Abstract

Nicotine elicited membrane depolarization, elevation of intracellular calcium, rubidium efflux, and release of insulin from mouse β-TC6 insulinoma cells. Such responses were blocked by the nicotinic antagonist mecamylamine but not by the muscarinic antagonist atropine. Neither the selective α₄β₂ antagonist dihydro-β-erythroidine nor the selective α₇ antagonist methyllycaconitine significantly blocked the nicotine-elicited depolarization or the calcium response. The elevation of intracellular calcium did not occur in calcium-free media, indicating that the increase in intracellular calcium was due to the influx of calcium. The rank order of potency for nicotinic agonists was as follows: epibatidine > nicotine = 3-(azetidinylmethoxy)pyridine (A-85380), cytisine, dimethylphenylpiperazinium (DMPP). Cytisine and DMPP seemed to be partial agonists. The density of nicotinic receptors measured by [³H]epibatidine binding was 7-fold higher in membranes from β-TC6 cells than in rat brain membranes.

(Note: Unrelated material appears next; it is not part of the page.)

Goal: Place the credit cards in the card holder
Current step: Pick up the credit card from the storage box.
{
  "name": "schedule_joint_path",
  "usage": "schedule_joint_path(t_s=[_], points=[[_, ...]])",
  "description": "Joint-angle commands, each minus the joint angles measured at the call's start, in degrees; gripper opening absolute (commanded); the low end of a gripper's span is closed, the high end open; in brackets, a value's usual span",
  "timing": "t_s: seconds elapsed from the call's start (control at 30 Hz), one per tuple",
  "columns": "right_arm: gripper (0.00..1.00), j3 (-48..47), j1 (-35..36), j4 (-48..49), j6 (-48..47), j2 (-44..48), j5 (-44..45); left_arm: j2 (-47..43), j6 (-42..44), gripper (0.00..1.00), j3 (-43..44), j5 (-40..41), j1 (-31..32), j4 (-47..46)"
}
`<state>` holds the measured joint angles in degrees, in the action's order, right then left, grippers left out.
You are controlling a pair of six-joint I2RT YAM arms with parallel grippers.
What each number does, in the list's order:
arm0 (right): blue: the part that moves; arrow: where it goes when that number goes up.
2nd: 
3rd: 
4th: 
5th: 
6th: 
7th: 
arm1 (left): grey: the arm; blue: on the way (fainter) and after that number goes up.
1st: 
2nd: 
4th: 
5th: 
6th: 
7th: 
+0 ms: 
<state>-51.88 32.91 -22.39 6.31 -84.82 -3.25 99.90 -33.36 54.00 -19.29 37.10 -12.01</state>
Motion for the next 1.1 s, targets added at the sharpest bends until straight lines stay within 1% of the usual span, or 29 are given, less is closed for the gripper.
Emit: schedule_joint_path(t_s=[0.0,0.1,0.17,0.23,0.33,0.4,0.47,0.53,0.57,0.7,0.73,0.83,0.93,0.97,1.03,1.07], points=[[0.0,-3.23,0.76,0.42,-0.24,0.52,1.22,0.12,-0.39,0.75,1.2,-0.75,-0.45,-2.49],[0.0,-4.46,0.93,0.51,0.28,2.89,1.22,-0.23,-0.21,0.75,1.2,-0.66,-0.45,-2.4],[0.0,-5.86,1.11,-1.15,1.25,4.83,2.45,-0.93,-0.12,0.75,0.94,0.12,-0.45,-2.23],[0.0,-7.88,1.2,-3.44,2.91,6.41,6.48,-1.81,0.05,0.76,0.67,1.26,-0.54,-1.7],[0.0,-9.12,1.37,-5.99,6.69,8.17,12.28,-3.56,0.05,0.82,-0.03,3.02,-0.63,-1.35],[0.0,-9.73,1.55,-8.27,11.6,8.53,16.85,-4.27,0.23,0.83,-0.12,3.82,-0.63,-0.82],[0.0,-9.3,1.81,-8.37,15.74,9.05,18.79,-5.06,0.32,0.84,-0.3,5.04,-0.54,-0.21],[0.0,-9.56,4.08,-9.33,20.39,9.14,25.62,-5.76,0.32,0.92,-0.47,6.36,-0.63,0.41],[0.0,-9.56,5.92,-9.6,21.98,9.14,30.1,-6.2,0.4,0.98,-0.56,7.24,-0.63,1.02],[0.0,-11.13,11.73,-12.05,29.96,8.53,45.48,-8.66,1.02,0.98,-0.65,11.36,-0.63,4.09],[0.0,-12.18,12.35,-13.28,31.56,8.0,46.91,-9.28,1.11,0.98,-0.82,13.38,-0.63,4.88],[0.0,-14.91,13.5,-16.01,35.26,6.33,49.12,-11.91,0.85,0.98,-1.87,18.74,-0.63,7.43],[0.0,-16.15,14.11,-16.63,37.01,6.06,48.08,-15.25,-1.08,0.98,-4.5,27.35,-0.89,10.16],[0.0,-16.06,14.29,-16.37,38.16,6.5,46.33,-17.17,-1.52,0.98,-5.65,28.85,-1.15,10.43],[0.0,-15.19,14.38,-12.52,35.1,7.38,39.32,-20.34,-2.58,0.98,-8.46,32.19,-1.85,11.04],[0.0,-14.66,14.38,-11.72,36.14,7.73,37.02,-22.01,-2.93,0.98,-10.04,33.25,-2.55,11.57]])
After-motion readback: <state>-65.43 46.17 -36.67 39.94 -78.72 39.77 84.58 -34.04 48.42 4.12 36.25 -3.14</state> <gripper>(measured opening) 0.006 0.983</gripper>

No binding of ¹²⁵I-A-85380 was detected, indicating the absence of β2-containing receptors. Reverse transcription-polymerase chain reaction analyses indicated the presence of mRNA for α3 and α4 subunits and β2 and β4 subunits in β-TC6 cells. The binding and functional data suggest that the major nicotinic receptor is composed of α3 and β4 subunits. The β-TC6 cells thus provide a model system for pharmacological study of such nicotinic receptors.